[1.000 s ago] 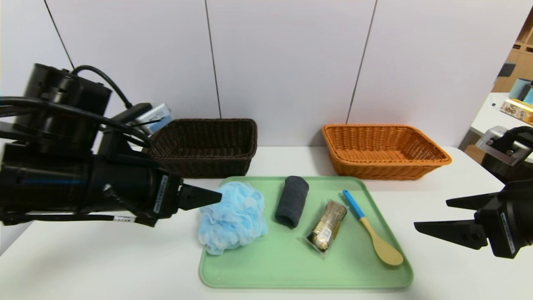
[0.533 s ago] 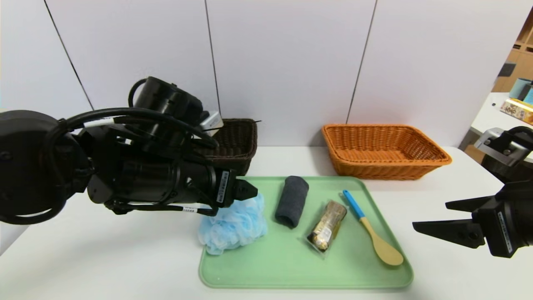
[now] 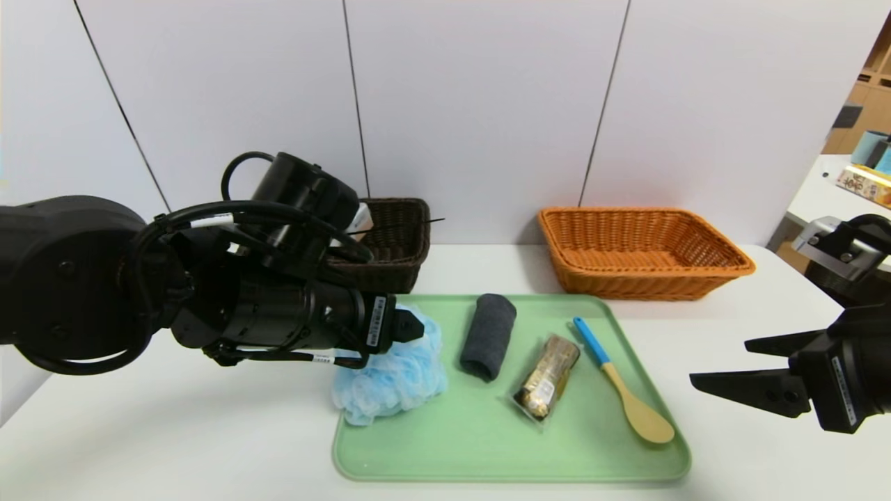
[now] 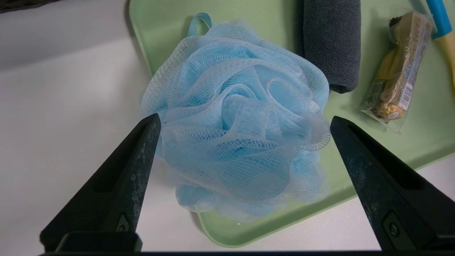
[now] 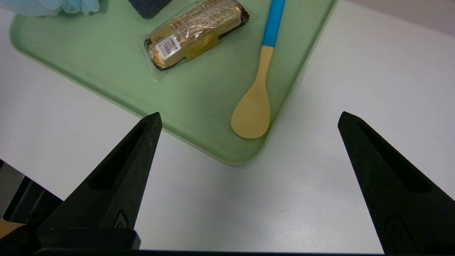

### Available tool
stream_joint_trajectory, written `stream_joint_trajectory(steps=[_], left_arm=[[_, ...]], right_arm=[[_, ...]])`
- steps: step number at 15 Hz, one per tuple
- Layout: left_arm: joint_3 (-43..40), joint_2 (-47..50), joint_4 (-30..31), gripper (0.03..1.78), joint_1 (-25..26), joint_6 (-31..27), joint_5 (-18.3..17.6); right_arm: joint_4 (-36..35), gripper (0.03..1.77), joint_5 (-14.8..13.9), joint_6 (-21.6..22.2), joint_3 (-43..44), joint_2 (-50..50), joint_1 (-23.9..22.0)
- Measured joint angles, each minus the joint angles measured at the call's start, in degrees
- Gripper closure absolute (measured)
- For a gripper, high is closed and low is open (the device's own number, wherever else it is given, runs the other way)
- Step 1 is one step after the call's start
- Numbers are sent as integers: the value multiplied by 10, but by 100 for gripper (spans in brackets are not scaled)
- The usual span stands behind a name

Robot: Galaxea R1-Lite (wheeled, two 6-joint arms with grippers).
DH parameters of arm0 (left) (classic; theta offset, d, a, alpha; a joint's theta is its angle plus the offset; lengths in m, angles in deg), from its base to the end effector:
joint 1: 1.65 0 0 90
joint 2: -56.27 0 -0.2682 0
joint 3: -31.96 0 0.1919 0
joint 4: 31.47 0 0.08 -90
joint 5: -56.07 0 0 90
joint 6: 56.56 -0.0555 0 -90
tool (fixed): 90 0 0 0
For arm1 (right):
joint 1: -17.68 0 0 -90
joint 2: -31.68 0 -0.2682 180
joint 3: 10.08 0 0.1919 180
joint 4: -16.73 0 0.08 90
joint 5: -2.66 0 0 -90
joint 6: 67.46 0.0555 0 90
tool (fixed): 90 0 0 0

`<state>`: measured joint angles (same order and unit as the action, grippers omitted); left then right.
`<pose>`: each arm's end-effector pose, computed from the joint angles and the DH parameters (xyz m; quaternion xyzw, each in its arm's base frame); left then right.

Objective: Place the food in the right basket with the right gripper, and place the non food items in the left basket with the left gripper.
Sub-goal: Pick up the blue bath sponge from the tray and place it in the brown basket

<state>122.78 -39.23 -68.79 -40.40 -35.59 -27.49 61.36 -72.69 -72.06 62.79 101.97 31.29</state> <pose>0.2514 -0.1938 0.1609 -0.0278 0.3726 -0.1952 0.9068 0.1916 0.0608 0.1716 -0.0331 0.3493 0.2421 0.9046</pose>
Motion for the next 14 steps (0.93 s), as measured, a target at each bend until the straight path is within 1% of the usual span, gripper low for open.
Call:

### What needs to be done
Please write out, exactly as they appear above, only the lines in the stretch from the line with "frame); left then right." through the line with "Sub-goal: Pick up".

### Answer area
`<pose>`: each arm's end-effector pose, computed from the joint angles and the DH parameters (xyz m; quaternion xyzw, each in its arm's base frame); left then right.

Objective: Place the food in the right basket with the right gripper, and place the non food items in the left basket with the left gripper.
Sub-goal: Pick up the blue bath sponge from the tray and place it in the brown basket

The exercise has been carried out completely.